→ **WHAT TO PRODUCE**
Nothing but an exact copy of the listing should appear in the response.

Top of COLLECTED MATERIAL

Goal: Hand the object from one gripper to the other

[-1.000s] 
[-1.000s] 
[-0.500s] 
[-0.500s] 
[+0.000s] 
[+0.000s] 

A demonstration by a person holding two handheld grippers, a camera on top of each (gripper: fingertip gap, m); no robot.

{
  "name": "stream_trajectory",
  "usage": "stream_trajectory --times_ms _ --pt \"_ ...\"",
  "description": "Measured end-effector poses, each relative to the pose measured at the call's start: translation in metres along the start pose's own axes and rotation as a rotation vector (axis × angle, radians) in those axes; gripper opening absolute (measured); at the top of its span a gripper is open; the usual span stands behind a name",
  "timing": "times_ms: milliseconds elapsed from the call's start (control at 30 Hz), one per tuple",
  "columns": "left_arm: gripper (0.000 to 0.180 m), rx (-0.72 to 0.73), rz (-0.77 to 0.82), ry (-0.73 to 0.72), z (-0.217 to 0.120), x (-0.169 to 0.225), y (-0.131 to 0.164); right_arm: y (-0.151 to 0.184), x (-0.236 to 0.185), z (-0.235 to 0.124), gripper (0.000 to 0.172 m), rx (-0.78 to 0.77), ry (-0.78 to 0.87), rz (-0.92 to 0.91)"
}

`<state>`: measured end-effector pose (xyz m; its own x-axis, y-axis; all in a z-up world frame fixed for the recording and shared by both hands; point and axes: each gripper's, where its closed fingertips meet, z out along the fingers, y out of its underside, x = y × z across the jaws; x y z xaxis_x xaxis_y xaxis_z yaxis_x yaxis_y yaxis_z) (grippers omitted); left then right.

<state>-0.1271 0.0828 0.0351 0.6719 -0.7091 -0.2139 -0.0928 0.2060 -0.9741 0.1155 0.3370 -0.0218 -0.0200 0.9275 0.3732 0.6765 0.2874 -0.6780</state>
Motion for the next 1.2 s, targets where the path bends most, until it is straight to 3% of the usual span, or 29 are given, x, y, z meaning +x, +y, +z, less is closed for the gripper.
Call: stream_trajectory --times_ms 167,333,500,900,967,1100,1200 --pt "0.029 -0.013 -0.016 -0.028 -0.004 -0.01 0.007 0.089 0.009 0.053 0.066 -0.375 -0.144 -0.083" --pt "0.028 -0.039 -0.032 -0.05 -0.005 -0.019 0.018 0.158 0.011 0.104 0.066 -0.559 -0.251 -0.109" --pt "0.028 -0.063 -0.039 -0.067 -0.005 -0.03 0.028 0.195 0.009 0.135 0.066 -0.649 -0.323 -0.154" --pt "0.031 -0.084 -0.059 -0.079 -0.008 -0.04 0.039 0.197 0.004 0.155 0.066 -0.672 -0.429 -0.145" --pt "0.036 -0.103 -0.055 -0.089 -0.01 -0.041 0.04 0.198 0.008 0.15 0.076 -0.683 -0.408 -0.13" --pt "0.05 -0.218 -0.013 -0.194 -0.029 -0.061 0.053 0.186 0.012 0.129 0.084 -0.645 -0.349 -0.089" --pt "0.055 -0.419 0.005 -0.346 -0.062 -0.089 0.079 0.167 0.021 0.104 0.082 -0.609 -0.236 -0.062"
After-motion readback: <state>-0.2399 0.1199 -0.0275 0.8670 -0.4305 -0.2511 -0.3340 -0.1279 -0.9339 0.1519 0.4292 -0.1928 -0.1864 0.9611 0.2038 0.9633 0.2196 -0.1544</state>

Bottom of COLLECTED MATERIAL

→ **EXERCISE RESPONSE**
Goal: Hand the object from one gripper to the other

[-1.000s] 
[-1.000s] 
[-0.500s] 
[-0.500s] 
[+0.000s] 
[+0.000s] 

A demonstration by a person holding two handheld grippers, a camera on top of each (gripper: fingertip gap, m); no robot.

{
  "name": "stream_trajectory",
  "usage": "stream_trajectory --times_ms _ --pt \"_ ...\"",
  "description": "Measured end-effector poses, each relative to the pose measured at the call's start: translation in metres along the start pose's own axes and rotation as a rotation vector (axis × angle, radians) in those axes; gripper opening absolute (measured); at the top of its span a gripper is open; the usual span stands behind a name",
  "timing": "times_ms: milliseconds elapsed from the call's start (control at 30 Hz), one per tuple",
  "columns": "left_arm: gripper (0.000 to 0.180 m), rx (-0.72 to 0.73), rz (-0.77 to 0.82), ry (-0.73 to 0.72), z (-0.217 to 0.120), x (-0.169 to 0.225), y (-0.131 to 0.164); right_arm: y (-0.151 to 0.184), x (-0.236 to 0.185), z (-0.235 to 0.124), gripper (0.000 to 0.172 m), rx (-0.78 to 0.77), ry (-0.78 to 0.87), rz (-0.92 to 0.91)"
}

`<state>`: measured end-effector pose (xyz m; its own x-axis, y-axis; all in a z-up world frame fixed for the recording and shared by both hands; point and axes: each gripper's, where its closed fingertips meet, z out along the fingers, y out of its underside, x = y × z across the jaws; x y z xaxis_x xaxis_y xaxis_z yaxis_x yaxis_y yaxis_z) (grippers omitted); left then right.

<state>-0.1271 0.0828 0.0351 0.6719 -0.7091 -0.2139 -0.0928 0.2060 -0.9741 0.1155 0.3370 -0.0218 -0.0200 0.9275 0.3732 0.6765 0.2874 -0.6780</state>
Motion for the next 1.2 s, targets where the path bends most, until it is straight to 3% of the usual span, or 29 are given, x, y, z meaning +x, +y, +z, less is closed for the gripper.
Call: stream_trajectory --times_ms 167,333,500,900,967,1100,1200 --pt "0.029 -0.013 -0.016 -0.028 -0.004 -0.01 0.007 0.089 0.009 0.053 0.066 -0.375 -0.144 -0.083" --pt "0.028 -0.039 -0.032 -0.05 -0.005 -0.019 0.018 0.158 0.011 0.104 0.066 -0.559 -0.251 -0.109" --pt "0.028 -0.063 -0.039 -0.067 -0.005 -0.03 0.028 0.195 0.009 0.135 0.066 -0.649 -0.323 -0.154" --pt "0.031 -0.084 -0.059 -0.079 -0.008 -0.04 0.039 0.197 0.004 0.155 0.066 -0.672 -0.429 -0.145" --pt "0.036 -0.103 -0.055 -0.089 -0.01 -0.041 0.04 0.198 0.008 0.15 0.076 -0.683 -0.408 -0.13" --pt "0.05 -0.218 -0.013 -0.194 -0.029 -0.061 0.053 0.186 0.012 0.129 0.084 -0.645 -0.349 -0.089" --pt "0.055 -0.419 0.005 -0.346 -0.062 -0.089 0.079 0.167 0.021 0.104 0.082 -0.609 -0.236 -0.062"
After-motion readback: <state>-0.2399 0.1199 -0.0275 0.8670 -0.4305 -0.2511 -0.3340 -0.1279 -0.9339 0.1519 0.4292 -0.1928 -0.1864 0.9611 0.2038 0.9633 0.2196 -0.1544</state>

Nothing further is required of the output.